- [What needs to be done]:
An exact transcription of the lines below, from the first through the one containing "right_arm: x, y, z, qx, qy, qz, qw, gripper", is the only output wanted.

(Data for this exercise begins)

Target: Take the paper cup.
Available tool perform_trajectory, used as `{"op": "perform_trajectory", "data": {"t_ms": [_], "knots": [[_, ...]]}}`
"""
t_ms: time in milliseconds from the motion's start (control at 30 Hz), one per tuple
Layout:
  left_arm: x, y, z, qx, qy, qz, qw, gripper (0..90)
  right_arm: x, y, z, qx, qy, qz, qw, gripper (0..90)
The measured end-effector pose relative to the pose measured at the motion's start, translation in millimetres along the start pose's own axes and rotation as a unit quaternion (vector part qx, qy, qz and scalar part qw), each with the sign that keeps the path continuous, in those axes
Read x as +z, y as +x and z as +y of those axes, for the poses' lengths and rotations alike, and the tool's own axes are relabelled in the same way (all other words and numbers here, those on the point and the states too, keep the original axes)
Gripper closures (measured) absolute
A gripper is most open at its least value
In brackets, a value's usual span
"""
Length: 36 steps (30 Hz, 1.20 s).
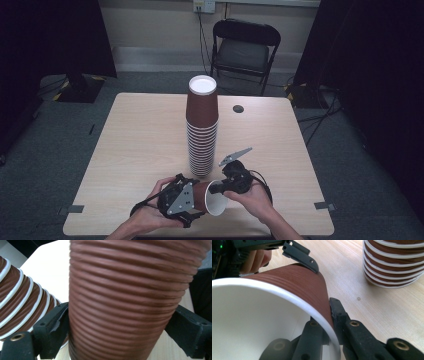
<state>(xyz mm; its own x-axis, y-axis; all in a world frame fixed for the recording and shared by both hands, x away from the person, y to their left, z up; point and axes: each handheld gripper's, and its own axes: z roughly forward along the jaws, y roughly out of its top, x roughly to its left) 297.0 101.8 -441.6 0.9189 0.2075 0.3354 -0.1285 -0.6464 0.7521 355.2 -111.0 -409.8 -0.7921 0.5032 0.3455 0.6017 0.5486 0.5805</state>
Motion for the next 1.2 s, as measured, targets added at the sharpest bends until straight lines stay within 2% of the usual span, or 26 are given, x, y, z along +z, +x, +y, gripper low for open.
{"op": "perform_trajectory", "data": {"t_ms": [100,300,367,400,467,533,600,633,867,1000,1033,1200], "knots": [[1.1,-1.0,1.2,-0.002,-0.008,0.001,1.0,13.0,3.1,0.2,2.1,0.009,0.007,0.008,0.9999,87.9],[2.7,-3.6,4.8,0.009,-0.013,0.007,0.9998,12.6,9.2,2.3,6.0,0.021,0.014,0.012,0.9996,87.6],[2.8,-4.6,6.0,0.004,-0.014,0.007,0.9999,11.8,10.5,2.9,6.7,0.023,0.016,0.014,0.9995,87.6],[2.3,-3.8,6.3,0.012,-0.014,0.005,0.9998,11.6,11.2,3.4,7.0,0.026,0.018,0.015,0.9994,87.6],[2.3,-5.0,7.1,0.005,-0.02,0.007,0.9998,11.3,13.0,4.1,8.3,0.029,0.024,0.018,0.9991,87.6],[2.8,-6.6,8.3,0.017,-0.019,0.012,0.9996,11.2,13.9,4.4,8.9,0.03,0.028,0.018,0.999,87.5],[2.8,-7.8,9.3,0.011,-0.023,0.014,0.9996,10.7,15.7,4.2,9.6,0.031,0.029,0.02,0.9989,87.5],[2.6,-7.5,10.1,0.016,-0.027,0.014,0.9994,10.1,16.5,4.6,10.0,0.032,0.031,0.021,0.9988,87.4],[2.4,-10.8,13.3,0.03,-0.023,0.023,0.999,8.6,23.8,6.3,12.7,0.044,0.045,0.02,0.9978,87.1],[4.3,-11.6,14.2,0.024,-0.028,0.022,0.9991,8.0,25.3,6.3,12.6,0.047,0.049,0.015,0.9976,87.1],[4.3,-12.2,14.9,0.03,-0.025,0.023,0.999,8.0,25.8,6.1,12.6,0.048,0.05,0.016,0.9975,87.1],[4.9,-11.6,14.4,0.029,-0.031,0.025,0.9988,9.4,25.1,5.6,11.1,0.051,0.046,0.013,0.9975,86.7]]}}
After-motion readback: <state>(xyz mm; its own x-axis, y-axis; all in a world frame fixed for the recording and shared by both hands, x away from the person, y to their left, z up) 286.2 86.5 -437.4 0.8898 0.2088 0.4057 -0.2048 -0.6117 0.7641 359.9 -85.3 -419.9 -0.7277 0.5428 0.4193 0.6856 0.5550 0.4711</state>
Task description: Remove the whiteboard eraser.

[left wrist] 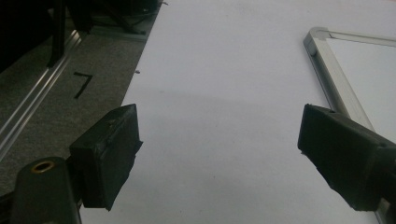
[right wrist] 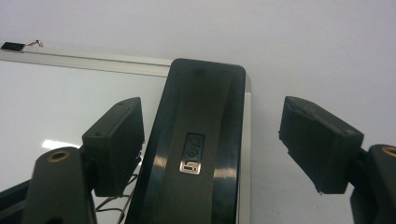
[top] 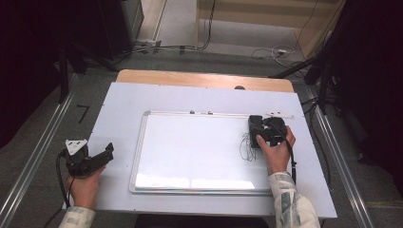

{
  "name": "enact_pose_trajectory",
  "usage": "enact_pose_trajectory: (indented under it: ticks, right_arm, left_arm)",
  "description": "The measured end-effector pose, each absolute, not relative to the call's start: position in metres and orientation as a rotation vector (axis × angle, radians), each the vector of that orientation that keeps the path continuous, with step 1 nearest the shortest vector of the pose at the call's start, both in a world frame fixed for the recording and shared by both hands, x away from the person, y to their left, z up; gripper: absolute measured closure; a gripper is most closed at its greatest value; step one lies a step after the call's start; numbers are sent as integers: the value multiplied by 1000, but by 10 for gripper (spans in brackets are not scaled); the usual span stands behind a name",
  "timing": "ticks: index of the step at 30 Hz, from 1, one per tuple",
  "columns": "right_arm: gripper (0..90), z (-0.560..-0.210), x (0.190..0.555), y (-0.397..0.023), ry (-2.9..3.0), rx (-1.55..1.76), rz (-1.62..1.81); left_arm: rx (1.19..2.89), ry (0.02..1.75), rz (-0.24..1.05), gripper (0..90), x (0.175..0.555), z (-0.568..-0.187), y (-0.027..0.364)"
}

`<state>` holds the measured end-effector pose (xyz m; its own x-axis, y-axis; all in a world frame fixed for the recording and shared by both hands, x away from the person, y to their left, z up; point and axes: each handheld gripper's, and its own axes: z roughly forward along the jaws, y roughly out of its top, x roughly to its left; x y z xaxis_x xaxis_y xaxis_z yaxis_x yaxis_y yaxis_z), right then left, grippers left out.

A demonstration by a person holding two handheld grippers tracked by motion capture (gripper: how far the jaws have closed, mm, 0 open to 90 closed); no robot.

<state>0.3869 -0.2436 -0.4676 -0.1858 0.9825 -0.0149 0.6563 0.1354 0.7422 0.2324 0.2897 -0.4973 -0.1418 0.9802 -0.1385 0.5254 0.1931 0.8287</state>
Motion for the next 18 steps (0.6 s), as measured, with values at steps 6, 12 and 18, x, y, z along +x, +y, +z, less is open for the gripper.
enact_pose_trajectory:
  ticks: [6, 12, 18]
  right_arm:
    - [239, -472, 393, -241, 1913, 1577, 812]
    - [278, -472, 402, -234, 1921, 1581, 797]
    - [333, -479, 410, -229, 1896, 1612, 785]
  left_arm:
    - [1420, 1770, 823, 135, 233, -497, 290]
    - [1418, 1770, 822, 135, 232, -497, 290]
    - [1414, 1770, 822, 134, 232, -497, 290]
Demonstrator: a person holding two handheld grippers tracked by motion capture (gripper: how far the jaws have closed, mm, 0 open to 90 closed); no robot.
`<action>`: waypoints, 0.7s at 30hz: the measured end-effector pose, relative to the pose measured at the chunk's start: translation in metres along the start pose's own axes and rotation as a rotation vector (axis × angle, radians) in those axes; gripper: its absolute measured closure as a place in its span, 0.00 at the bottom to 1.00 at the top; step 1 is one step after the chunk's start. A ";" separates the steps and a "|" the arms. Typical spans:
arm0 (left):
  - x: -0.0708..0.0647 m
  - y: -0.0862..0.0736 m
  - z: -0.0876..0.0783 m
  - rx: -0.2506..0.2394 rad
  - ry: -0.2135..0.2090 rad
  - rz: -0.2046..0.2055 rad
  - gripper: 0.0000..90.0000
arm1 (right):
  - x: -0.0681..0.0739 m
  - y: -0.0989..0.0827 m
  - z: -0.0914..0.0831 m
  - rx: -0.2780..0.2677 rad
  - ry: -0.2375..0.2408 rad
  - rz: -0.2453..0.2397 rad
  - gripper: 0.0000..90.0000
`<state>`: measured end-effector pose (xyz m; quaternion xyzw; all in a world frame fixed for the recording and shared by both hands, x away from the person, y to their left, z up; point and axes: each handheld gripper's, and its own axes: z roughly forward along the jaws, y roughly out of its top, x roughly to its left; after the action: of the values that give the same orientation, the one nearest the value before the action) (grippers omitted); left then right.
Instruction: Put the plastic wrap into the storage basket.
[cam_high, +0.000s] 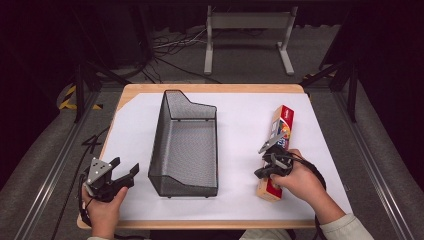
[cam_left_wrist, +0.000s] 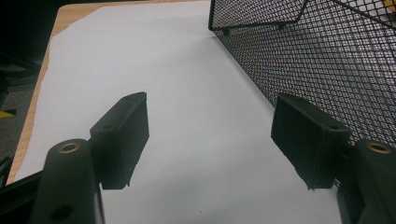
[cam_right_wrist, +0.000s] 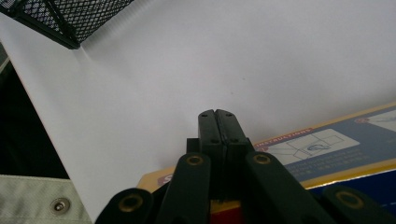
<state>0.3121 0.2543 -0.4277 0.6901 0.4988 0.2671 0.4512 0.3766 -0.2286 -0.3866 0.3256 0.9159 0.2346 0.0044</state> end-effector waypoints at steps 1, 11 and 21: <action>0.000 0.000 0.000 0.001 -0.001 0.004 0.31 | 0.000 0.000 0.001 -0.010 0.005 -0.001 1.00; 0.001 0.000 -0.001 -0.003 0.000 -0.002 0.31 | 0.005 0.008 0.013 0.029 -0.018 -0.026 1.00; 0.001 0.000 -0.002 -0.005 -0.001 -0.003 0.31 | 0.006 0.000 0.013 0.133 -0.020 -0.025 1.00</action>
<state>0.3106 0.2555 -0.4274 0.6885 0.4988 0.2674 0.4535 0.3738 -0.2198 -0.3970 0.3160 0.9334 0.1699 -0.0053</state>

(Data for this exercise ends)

- [Reply to the task]:
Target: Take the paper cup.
Available tool perform_trajectory, used as `{"op": "perform_trajectory", "data": {"t_ms": [_], "knots": [[_, ...]]}}`
"""
t_ms: time in milliseconds from the motion's start (control at 30 Hz), one per tuple
Layout:
  left_arm: x, y, z, qx, qy, qz, qw, gripper (0..90)
  right_arm: x, y, z, qx, qy, qz, qw, gripper (0..90)

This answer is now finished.